See the online resources for more information about conjugate gradients.

Current implementations

Currently, the 2.2 development code includes three force fields:

Performance

Going from version 2.1 to 2.2, the force fields performance has increased significantly.

Here are the results for the minimization of clopidogrel (37 atoms):

OpenBabel 2.1:

$time obminimize -c 1e-60 clopidogrel.sdf
...
real	6m17.901s
user	6m16.640s
sys	0m0.216s

OpenBabel 2.2:

$time obminimize -c 1e-60 clopidogrel.sdf
...
real	0m4.685s
user	0m4.616s
sys	0m0.032s

Compiling with SSE/AltiVec

SSE stands for streaming SIMD (single instruction multiple data) extensions. It is found in modern x86 processors. AltiVec is the same concept for PowerPC.

The instructions below apply to x86/GCC in Linux.
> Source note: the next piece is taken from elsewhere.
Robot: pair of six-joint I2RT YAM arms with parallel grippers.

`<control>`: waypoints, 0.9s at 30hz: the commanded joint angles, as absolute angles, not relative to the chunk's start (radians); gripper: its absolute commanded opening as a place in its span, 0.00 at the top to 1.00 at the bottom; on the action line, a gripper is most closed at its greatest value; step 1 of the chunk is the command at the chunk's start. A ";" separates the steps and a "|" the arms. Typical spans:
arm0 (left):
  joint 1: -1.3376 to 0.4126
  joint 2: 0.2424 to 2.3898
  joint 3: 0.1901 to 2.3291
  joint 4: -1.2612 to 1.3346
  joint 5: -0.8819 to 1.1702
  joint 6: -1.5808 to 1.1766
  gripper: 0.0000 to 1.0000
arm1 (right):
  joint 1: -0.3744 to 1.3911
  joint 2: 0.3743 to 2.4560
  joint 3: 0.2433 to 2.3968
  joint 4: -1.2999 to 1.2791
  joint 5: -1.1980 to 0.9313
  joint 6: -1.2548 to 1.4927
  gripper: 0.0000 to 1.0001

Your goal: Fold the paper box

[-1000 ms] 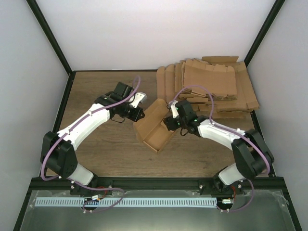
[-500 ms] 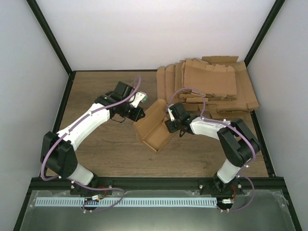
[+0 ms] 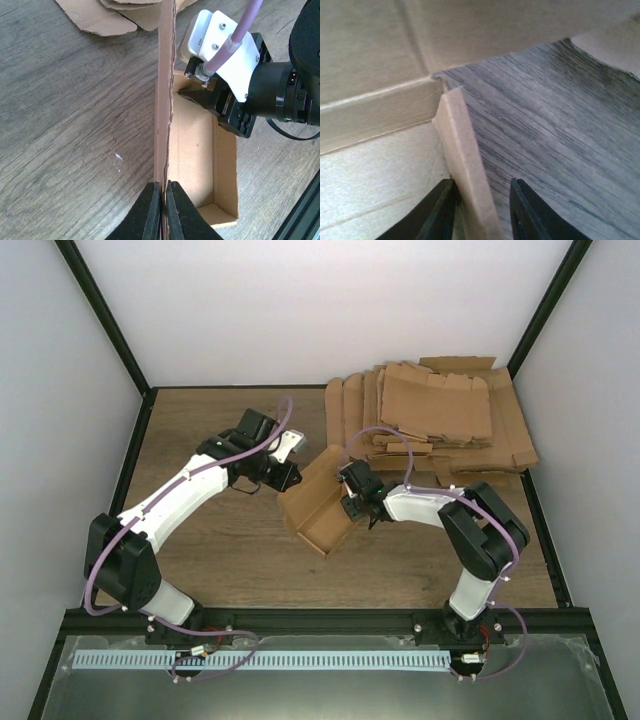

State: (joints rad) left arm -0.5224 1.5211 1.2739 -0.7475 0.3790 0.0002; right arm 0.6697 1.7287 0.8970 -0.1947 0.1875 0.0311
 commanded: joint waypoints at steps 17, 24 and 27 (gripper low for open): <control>-0.526 1.519 1.298 -0.739 0.385 0.000 0.93 | 0.691 1.668 0.893 -0.191 0.195 0.024 0.80; -0.527 1.518 1.296 -0.743 0.394 0.004 0.91 | 0.691 1.653 0.893 -0.190 0.156 0.014 0.63; -0.528 1.517 1.295 -0.745 0.397 0.008 0.90 | 0.690 1.666 0.907 -0.197 0.155 0.008 0.64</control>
1. Download and extract the archive:

$tar zxvf openbabel-2.2.tar.gz
$cd openbabel-2.2

2. Run configure and specify the compiler flags:

$./configure CXXFLAGS="-g -O2 -msse3 -mfpmath=sse"

If you are not sure what SSE version(s) your CPU supports, you can run the following command to check the CPU flags:

$cat /proc/cpuinfo

3. Now you can run make and make install:

$make
$sudo make install

OpenMP

OpenMP allows programs to run in parallel on multiple processors/cores. In the past these systems were expensive but recently dual core processors like Intel's Core2 Duo are found in affordable systems. If you bought a laptop/desktop computer in the last few months, it is very likely to have multiple cores.
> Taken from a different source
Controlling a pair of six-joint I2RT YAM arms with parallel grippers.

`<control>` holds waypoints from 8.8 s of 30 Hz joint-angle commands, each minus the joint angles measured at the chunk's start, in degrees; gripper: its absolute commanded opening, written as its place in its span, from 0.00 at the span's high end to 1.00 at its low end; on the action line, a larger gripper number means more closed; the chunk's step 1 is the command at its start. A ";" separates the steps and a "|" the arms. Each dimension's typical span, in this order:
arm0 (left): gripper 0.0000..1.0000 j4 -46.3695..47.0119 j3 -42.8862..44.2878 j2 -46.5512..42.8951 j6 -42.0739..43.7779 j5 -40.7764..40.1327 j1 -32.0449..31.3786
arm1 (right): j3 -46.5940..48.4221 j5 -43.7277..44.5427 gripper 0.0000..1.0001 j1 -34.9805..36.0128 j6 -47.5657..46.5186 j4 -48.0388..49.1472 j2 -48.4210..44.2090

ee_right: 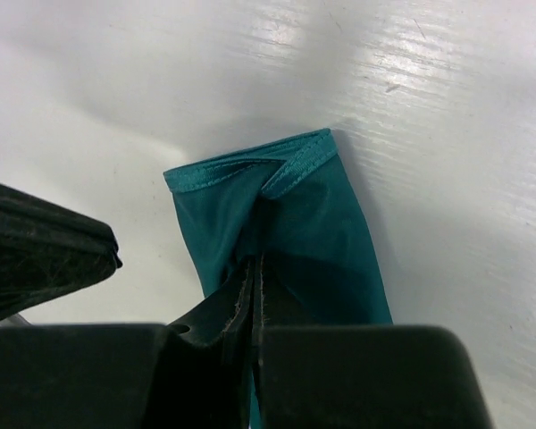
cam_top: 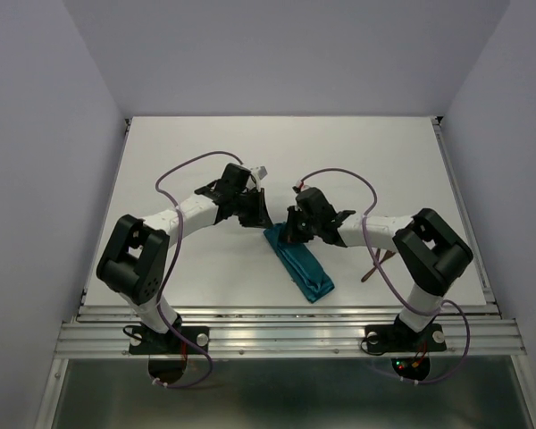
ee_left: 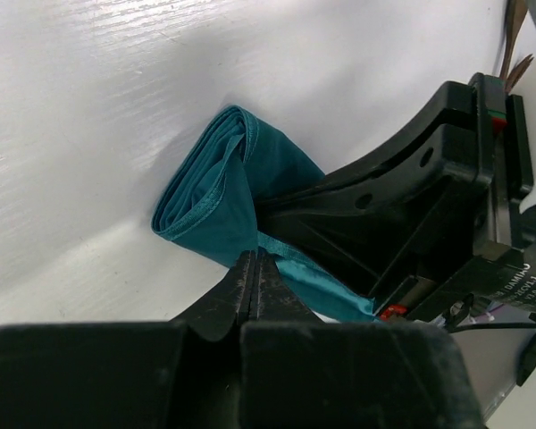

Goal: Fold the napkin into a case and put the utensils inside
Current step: Grasp the top corner of the smaller rectangle folded napkin from the folded napkin, then smooth out the smaller rectangle-folded napkin at the center of the board.

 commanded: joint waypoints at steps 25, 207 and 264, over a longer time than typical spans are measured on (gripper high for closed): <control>0.66 -5.46 1.90 1.96 3.37 -14.90 -5.71 | -1.69 -7.24 0.99 0.49 9.78 20.45 6.84; 1.00 5.61 -9.34 2.84 -2.43 5.05 -8.61 | 0.24 12.45 0.57 14.82 -12.10 -29.29 -11.88; 1.00 3.85 -12.95 -0.76 -0.14 7.42 -11.07 | 3.06 12.36 0.99 15.35 -7.80 -26.04 -10.21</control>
To compile openbabel with OpenMP support, libgomp (GCC OpenMP (GOMP) support library) needs to be installed. Most distributions will provide this as a package.

The instructions below again apply to x86/GCC in Linux.

1. Download and extract the archive:

$tar zxvf openbabel-2.2.tar.gz
$cd openbabel-2.2

2. Run configure and specify the compiler flags:

$./configure CXXFLAGS="-g -O2 -msse3 -mfpmath=sse -fopenmp -lgomp"

3. Now you can run make and make install:

$make
$sudo make install

To test the difference, we can run an optimization in a single thread or as two parallel threads by setting the environment variable OMP_NUM_THREADS.

First we set it to 1, this is the same as running obminimize without openmp:

$export OMP_NUM_THREADS=1
$time ./tools/obminimize -ff MMFF94 -n 1000 1CRN.mol2
...
real	5m48.048s
user	5m46.530s
sys	0m0.368s

Next we set OMP_NUM_THREADS to 2:

$export OMP_NUM_THREADS=2
$time ./tools/obminimize -ff MMFF94 -n 1000 1CRN.mol2
...
real    4m30.607s
user    8m14.219s
sys     0m1.384s

The increase in performance depends on the size of the molecule. For small molecules, using two threads is actually slower.